The significance lies in how the research quantifies this trade-off through paired diagnostics: improvement-to-degradation ratio (precision) and repair rate (recall). This framework mirrors evaluation methodologies in signal processing and allows direct comparison with prior approaches. The substantial performance gaps—13x improvement over Chain-of-Verification and 5x over Self-Refine on BIG-Bench Mistake using Claude Sonnet~4.5—suggest meaningful progress in inference reliability.
Cross-model role allocation emerges as a secondary but important finding. By assigning verification and judgment to different models than the generator, the approach mitigates self-confirmation bias, a known failure mode where models reinforce their own errors. This heterogeneous architecture introduces computational overhead but appears necessary for robust correction pipelines.
The identified capability floor on GPQA Diamond—where models recognize contradictory evidence but cannot act on that recognition—reveals fundamental limitations in current LLM reasoning. This distinction between detection and correction capacity has implications for designing safer deployment systems. For practitioners building mission-critical applications requiring reliable multi-step reasoning, DISC provides a methodologically sound approach to inference-time quality control.
- →DISC achieves 81.6% accuracy on BIG-Bench Mistake with 13x better improvement-to-degradation ratios than Chain-of-Verification.

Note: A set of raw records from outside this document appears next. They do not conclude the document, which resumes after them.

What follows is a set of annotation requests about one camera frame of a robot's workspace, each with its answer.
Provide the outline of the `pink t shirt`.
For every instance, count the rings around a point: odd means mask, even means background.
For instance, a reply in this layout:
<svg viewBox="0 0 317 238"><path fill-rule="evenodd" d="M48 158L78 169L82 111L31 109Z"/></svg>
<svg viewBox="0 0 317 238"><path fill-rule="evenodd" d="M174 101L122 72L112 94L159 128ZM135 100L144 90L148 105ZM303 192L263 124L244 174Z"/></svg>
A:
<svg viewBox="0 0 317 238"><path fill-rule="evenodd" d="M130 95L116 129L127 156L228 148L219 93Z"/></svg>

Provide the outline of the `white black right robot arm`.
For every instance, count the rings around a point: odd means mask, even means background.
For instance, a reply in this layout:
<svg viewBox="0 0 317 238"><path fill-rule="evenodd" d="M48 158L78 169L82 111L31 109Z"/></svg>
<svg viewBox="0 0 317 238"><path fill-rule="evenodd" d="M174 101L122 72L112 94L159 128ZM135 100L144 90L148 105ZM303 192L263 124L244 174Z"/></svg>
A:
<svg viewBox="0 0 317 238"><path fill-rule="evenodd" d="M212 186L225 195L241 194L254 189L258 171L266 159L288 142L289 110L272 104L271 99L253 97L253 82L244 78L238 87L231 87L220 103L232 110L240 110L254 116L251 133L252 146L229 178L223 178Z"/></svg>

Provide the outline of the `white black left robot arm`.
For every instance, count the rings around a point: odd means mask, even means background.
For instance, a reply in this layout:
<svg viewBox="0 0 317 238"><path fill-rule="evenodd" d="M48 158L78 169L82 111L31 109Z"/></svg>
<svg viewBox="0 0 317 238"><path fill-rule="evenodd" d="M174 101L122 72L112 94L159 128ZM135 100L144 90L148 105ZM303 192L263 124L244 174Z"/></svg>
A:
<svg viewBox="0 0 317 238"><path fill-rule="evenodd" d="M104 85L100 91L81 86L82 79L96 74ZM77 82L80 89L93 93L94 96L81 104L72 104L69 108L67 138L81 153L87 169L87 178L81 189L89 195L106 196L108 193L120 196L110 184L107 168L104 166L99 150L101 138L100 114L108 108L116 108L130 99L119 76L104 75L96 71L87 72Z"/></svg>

- →The method treats verification as noisy signal processing rather than binary judgment, enabling progressive error reduction across multiple passes.
- →Cross-model role allocation—using different models for verification and correction—mitigates self-confirmation bias in reasoning tasks.
- →A capability floor exists where language models recognize contradictory evidence but cannot translate that recognition into valid corrections.
- →Paired diagnostics (precision and recall) provide a more nuanced evaluation framework for correction mechanisms than single-metric benchmarks.